Re: Support for N synchronous standby servers - take 2

From: Josh Berkus <josh(at)agliodbs(dot)com>
To: Michael Paquier <michael(dot)paquier(at)gmail(dot)com>
Cc: Sawada Masahiko <sawada(dot)mshk(at)gmail(dot)com>, Robert Haas <robertmhaas(at)gmail(dot)com>, Simon Riggs <simon(at)2ndquadrant(dot)com>, Fujii Masao <masao(dot)fujii(at)gmail(dot)com>, Beena Emerson <memissemerson(at)gmail(dot)com>, PostgreSQL mailing lists <pgsql-hackers(at)postgresql(dot)org>
Subject: Re: Support for N synchronous standby servers - take 2
Date: 2015-06-29 17:40:56
Message-ID: 55918328.5010603@agliodbs.com
Views: Raw Message | Whole Thread | Download mbox | Resend email
Thread:
Lists: pgsql-hackers

On 06/29/2015 01:01 AM, Michael Paquier wrote:
> On Mon, Jun 29, 2015 at 4:20 AM, Josh Berkus <josh(at)agliodbs(dot)com> wrote:

>> Right. Well, another reason we should be using a system catalog and not
>> a single GUC ...
>
> I assume that this takes into account the fact that you will still
> need a SIGHUP to reload properly the new node information from those
> catalogs and to track if some information has been modified or not.

Well, my hope was NOT to need a sighup, which is something I see as a
failing of the current system.

> And the fact that a connection to those catalogs will be needed as
> well, something that we don't have now.

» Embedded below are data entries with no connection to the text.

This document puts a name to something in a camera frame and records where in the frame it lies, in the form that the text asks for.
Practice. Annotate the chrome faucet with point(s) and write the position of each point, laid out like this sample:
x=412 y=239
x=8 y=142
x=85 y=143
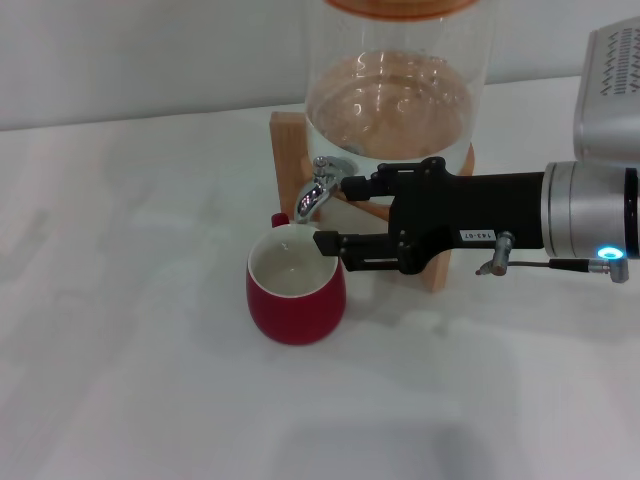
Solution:
x=307 y=197

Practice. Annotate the wooden dispenser stand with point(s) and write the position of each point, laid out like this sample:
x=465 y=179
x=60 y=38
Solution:
x=287 y=150

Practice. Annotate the red ceramic cup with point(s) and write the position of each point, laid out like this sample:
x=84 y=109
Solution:
x=295 y=315

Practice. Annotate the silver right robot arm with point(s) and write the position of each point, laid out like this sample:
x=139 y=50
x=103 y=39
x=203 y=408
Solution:
x=585 y=210

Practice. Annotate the wooden jar lid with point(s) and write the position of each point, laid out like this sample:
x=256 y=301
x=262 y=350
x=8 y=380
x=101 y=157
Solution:
x=400 y=9

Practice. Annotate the glass water dispenser jar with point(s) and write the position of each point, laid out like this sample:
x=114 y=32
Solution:
x=395 y=115

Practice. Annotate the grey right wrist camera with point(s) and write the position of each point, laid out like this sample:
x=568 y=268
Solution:
x=610 y=90

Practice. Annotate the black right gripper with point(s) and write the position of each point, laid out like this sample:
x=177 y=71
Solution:
x=470 y=210

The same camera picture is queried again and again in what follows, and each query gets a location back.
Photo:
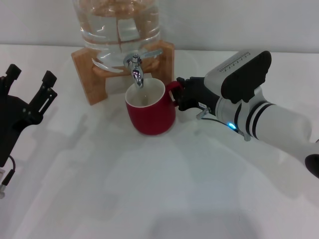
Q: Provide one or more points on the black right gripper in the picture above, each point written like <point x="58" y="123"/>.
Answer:
<point x="197" y="94"/>

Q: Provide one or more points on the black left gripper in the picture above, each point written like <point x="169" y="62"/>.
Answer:
<point x="12" y="112"/>

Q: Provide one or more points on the red ceramic cup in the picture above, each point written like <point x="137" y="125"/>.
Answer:
<point x="149" y="119"/>

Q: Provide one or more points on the chrome faucet tap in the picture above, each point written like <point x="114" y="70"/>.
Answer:
<point x="136" y="72"/>

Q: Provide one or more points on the wooden dispenser stand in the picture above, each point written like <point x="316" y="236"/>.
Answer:
<point x="92" y="82"/>

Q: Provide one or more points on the glass water dispenser jar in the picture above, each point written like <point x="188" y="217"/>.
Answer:
<point x="112" y="30"/>

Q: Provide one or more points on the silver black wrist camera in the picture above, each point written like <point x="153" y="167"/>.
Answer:
<point x="239" y="74"/>

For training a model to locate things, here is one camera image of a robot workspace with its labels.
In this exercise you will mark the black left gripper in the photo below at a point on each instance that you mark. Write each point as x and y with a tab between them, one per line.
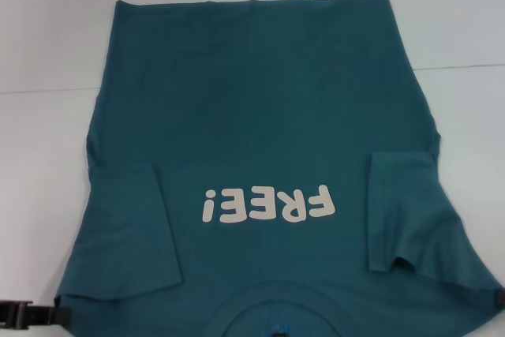
17	313

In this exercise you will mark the teal FREE print T-shirt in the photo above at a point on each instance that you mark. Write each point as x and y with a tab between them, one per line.
256	116

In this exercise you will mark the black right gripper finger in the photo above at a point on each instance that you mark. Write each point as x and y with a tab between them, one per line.
500	296

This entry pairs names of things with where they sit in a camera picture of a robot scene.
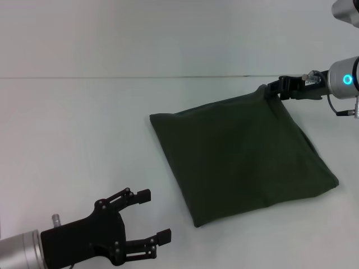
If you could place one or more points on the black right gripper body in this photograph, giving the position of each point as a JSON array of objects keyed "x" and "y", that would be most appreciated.
[{"x": 311, "y": 89}]

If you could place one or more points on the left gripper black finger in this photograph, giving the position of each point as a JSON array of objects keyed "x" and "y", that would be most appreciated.
[
  {"x": 144, "y": 196},
  {"x": 164, "y": 236}
]

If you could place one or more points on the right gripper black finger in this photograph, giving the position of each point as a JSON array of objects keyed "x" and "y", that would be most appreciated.
[{"x": 275, "y": 88}]

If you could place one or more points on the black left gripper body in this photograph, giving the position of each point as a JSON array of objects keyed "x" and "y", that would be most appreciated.
[{"x": 84, "y": 235}]

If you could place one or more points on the dark green t-shirt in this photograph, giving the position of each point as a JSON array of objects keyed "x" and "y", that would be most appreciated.
[{"x": 238, "y": 154}]

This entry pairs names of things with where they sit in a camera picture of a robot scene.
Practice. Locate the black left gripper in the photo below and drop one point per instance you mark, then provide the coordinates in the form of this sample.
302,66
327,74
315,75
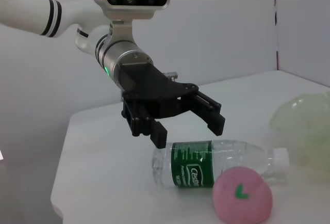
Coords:
149,87

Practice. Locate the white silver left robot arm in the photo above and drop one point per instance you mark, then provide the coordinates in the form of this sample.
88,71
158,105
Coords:
25,9

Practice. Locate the pale green glass fruit plate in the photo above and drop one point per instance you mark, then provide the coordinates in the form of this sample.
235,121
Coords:
304,115

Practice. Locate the pink toy peach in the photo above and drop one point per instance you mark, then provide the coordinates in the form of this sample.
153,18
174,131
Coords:
242,200

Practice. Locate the clear green-label water bottle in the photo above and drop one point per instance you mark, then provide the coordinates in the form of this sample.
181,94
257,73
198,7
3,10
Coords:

Hmmm? I was envisioning the catalog being used as one on the master.
Why do we need an additional connection for that? Don't we already need
a connection in order to update pg_stat_replication?

> Another barrier to the catalog
> approach is that catalogs get replicated to the standbys, and I think
> that we want to avoid that.

Yeah, it occurred to me that that approach has its downside as well as
an upside. For example, you wouldn't want a failed-over new master to
synchrep to itself. Mostly, I was looking for something reactive,
relational, and validated, instead of passing an unvalidated string to
pg.conf and hoping that it's accepted on reload. Also some kind of
catalog approach would permit incremental changes to the config instead
of wholesale replacement.

> But perhaps you simply meant having an SQL
> interface with some metadata, right? Perhaps I got confused by the
> word 'catalog'.

No, that doesn't make any sense.

>>>> I'm personally not convinced that quorum and prioritization are
>>>> compatible. I suggest instead that quorum and prioritization should be
>>>> exclusive alternatives, that is that a synch set should be either a
>>>> quorum set (with all members as equals) or a prioritization set (if rep1
>>>> fails, try rep2). I can imagine use cases for either mode, but not one
>>>> which would involve doing both together.
>>>>
>>>
>>> Yep, separating the GUC parameter between prioritization and quorum
>>> could be also good idea.
>>
>> We're agreed, then ...
>
> Er, I disagree here. Being able to get prioritization and quorum
> working together is a requirement of this feature in my opinion. Using
> again the example above with 2 data centers, being able to define a
> prioritization set on the set of nodes of data center 1, and a quorum
> set in data center 2 would reduce failure probability by being able to
> prevent problems where for example one or more nodes lag behind
> (improving performance at the same time).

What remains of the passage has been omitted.